Bloomsbury Group’s Charleston Trust Must Raise £400k To Survive

Bloomsbury Group's Charleston

An emergency appeal has been launched by the Charleston Trust, the keepers of the Bloomsbury Group’s country retreat Charleston. The Trust is looking to raise £400,000 for staffing, upkeep and essential repairs, resulting from loss of funds due to the COVID19 crisis. This is money which would usually be raised by admission fees to the house and garden.

Charleston was the rural retreat of the Bloomsbury Group painters

who included Vanessa Bell, Roger Fry, and Duncan Grant. It was at its peak during the First World War harbouring a bohemian community which included Virginia Woolf, Maynard Keynes, Lytton Strachey, E M Forster and T.S. Eliot. 

The closure of Charleston due to the COVID-19 pandemic, together with the cancellation of Charleston Festival, is financially devastating for the organisation.  

In a statement released on the Charleston website, Charleston is a charity which receives no public funding. We value our independence, but we are also painfully aware of how exposed we are. It costs over £1m a year to conserve the house and garden, to give a platform to meaningful conversations, art and ideas through our festivals, events and exhibition programmes, and to open and share Charleston with our visitors.

Bloomsbury Group's Charleston
Bloomsbury Group’s Charleston Farmhouse

Every penny we need to do this, we have to raise ourselves through ticket sales, through spend in our shops and café, and other fundraising activities. And that’s stopped – overnight. 

We are making full use of the government’s schemes to support some staff and running costs, but without any income from ticket sales and spend around our site we are left with a considerable shortfall that threatens our future.

We know these are challenging times for many people, but Charleston needs your help now more than ever.

Please, if you can, make a donation to support Charleston. We are enormously grateful for whatever you can afford to give. 

The Bloomsbury group included some of the twentieth century’s most pioneering artists, writers and thinkers – people who believed in debate, creativity, beauty, innovation and truth and whose work was guided by a sense of fun, freedom and irreverence. At Charleston, we aim to further the Bloomsbury group’s experimentalism, internationalism and anti-establishment approach, their new ideas for living and belief that the arts and freedom of expression are fundamental.

A visit to Charleston is a liberating experience. The presence of Charleston’s Bloomsbury group occupants is still palpable today, as is their art, and the ideas that, from the rural tranquillity of the South Downs, helped to shape our society.

The decorated interiors and artists’ garden are more than a museum.
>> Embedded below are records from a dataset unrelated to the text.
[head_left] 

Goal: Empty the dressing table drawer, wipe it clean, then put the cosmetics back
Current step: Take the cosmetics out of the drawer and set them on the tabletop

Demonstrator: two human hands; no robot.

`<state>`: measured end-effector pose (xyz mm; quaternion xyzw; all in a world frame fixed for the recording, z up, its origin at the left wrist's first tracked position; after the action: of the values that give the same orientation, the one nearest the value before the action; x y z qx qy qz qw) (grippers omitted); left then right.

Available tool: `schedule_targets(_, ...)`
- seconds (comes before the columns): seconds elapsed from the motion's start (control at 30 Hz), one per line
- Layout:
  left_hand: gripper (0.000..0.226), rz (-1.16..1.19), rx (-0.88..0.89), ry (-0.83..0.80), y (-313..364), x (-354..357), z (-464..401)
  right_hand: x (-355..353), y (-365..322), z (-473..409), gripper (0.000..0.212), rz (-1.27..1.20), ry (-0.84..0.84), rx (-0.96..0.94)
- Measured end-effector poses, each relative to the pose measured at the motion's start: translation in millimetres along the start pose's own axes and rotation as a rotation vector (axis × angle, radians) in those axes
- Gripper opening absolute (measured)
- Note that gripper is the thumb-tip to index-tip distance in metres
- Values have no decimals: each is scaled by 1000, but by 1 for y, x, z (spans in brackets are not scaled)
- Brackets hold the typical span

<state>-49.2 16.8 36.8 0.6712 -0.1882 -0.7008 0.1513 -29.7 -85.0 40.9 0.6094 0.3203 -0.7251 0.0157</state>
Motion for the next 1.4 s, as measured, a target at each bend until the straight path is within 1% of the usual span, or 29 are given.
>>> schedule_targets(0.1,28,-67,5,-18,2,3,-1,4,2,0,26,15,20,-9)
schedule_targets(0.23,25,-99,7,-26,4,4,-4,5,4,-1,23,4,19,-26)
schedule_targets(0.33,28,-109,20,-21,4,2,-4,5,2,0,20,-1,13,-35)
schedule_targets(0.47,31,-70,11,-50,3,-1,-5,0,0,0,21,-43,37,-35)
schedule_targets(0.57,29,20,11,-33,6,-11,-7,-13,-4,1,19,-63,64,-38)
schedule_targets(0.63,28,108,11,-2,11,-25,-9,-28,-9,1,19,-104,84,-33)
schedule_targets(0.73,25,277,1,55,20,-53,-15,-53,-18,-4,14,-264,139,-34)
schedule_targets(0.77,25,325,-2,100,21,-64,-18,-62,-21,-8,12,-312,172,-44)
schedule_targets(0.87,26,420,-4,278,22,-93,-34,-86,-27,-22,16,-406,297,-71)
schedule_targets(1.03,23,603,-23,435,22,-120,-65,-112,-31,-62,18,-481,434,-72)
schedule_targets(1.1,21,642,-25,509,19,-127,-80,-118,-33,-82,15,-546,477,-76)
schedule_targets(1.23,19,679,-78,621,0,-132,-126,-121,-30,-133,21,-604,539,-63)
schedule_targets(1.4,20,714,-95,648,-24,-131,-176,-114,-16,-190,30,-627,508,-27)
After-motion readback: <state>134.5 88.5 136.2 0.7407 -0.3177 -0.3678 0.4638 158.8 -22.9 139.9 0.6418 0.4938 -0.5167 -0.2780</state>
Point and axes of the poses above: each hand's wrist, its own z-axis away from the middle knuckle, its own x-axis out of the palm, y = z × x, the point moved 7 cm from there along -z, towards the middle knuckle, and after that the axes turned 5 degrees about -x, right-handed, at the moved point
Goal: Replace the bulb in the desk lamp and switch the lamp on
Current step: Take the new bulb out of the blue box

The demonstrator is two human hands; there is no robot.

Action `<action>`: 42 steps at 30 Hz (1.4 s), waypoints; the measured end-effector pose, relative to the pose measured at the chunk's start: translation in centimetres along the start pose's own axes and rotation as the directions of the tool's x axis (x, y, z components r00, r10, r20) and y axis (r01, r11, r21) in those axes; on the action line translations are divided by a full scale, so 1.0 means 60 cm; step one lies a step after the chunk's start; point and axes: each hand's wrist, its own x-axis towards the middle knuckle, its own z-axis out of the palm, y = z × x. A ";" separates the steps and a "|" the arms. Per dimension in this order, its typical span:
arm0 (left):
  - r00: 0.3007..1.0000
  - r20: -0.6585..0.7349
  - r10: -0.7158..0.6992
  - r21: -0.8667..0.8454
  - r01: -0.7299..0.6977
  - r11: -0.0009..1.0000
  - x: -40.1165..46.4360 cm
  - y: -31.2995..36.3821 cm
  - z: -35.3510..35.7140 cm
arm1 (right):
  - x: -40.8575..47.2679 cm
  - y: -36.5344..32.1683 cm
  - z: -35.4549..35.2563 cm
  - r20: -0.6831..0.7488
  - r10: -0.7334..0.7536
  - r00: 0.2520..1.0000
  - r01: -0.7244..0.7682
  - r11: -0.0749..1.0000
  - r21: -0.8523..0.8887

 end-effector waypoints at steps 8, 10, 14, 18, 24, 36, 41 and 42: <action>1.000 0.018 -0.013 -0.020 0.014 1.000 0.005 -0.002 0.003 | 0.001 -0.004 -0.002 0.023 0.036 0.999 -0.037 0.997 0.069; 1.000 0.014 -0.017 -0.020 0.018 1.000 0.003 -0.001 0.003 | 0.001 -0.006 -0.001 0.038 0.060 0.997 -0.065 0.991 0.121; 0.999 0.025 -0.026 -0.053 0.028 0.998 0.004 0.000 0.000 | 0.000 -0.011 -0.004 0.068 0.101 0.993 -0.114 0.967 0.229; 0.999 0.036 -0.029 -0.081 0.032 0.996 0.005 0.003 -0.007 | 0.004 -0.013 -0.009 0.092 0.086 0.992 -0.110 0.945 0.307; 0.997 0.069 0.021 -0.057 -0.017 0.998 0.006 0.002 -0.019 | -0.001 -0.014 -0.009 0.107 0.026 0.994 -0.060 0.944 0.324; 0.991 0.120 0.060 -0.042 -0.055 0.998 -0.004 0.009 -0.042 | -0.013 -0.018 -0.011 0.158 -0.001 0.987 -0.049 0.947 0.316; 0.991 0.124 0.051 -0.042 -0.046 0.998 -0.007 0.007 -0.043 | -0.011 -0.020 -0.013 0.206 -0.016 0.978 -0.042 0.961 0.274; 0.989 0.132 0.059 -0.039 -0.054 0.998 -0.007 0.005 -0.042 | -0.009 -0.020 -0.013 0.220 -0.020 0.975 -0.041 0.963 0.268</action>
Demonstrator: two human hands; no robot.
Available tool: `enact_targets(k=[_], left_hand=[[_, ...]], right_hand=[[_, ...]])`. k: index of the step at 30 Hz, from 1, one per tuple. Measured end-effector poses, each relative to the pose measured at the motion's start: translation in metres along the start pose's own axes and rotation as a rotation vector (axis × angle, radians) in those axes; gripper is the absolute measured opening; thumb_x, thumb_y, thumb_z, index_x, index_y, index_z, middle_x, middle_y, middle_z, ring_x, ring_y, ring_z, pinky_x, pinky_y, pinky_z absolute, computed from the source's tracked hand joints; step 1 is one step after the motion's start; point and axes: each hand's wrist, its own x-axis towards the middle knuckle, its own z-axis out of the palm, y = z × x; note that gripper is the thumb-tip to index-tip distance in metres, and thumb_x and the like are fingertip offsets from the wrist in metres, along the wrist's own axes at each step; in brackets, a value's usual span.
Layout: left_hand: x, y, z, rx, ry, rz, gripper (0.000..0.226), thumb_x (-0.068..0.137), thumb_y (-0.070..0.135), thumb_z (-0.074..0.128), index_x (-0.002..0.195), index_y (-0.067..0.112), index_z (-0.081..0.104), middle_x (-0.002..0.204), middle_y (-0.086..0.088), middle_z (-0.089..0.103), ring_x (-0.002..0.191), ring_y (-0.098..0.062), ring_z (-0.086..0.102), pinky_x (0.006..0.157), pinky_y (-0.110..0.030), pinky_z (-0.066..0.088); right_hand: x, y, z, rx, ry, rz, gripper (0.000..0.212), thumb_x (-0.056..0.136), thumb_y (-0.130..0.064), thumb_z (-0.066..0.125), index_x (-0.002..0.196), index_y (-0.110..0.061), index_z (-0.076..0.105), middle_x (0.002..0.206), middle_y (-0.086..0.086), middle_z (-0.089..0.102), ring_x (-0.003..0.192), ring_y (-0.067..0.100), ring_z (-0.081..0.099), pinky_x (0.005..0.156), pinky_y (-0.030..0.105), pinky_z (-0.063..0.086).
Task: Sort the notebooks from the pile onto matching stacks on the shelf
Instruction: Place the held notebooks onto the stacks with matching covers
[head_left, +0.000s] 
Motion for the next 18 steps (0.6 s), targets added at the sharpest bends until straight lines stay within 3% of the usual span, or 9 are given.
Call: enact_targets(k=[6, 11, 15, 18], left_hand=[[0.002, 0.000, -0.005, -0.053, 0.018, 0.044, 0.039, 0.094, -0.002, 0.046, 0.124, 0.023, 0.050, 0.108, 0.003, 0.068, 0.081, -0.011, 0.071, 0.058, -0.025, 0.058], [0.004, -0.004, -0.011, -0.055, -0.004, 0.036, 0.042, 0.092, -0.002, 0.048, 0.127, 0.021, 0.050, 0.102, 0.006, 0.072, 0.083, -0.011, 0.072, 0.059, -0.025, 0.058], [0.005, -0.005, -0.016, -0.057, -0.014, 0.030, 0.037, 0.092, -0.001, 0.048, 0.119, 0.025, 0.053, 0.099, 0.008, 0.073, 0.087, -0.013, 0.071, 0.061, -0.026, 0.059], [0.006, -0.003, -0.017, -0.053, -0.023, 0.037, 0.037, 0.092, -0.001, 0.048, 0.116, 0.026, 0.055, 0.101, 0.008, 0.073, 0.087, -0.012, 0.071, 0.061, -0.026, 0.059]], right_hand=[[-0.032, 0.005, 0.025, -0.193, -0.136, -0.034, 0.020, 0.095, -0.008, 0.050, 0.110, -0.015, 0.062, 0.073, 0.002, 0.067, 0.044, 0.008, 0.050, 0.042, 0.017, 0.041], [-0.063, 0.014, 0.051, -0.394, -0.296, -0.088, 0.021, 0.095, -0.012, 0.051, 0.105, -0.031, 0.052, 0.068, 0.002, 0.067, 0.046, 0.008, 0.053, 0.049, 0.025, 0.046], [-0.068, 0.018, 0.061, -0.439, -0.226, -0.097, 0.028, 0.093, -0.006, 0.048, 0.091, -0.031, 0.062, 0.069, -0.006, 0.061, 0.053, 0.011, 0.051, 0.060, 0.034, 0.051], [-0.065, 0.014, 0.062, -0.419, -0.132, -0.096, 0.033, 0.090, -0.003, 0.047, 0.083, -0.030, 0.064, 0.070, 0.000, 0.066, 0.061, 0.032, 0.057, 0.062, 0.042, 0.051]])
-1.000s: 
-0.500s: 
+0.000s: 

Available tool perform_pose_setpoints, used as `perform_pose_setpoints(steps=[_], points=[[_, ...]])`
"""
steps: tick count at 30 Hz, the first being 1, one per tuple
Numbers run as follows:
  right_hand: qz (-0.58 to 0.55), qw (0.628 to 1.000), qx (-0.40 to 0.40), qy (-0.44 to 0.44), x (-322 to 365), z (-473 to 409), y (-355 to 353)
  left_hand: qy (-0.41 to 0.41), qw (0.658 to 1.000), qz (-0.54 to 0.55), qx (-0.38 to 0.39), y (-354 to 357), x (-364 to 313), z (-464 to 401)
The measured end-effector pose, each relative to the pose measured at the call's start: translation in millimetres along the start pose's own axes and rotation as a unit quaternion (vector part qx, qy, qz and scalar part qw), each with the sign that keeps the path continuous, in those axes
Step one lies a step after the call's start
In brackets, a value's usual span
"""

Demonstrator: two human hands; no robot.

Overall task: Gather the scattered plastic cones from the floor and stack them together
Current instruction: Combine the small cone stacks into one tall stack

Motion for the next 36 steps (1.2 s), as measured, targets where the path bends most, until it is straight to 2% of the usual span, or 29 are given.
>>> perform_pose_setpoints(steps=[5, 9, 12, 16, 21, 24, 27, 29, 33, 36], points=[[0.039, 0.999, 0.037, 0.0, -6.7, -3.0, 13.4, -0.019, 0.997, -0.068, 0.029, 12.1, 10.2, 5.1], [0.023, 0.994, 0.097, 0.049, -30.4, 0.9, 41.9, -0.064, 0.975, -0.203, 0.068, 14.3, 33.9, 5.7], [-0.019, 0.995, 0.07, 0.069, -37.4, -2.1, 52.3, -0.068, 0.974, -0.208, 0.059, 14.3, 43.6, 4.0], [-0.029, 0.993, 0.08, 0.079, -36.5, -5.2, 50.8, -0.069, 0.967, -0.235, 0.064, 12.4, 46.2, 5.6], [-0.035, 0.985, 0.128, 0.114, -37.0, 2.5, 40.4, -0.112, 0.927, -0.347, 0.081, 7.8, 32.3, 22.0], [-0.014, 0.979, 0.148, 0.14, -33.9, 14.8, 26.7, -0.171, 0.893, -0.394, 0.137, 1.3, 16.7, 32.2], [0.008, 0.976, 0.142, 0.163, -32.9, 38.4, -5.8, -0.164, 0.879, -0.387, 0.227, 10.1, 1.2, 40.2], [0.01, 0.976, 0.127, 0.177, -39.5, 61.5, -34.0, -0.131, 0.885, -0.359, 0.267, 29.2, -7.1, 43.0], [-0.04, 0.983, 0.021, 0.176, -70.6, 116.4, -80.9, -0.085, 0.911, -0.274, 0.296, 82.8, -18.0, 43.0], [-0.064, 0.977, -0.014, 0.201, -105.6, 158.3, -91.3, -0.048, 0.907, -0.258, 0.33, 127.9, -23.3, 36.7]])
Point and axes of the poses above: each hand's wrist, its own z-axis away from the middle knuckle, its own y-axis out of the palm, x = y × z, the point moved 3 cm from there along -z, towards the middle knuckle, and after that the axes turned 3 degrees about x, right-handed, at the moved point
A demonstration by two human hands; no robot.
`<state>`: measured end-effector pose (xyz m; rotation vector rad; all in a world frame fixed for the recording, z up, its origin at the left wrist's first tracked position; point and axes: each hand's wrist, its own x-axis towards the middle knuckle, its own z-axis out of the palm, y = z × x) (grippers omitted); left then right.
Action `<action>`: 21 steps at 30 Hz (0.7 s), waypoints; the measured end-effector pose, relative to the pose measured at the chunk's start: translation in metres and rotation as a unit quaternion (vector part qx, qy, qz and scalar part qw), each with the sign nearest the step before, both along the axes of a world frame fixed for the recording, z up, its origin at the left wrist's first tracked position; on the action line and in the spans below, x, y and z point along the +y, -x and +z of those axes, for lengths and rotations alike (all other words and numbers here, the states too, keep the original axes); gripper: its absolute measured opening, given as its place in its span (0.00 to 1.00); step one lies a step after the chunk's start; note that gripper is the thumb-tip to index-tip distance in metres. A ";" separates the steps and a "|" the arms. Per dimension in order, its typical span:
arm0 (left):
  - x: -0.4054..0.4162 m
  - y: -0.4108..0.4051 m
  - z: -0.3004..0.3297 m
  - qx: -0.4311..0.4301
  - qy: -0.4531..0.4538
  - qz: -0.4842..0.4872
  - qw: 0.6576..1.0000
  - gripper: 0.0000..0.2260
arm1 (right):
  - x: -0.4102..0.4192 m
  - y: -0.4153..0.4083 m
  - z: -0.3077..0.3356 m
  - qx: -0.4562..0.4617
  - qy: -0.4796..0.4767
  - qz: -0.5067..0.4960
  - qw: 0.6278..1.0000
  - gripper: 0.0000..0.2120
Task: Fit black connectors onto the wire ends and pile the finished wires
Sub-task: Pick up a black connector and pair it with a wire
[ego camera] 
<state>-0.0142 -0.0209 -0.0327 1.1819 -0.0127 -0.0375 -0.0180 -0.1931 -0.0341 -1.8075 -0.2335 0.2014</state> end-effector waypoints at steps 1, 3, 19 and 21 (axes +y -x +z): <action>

Charleston’s entire cultural programme remains true to its origins while encouraging contemporary creativity.

We offer a haven for curious minds to immerse themselves in new ideas and provide an open with the door to explore personal freedoms and engage in Charleston’s multi-faceted heritage. Our world-leading collection of Bloomsbury art and archives is a beacon of excellence in conservation and interpretation that is open to everyone. Today Charleston is both daring and accessible.

Our talented staff and volunteers use their creativity and experience to make Charleston a living experience for all. We support community learning and engagement; we commission contemporary artists, writers and thinkers to share new ideas in the spirit of Charleston’s Bloomsbury group inhabitants; and we aim to provide a life-enhancing environment for debate, creativity and excitement.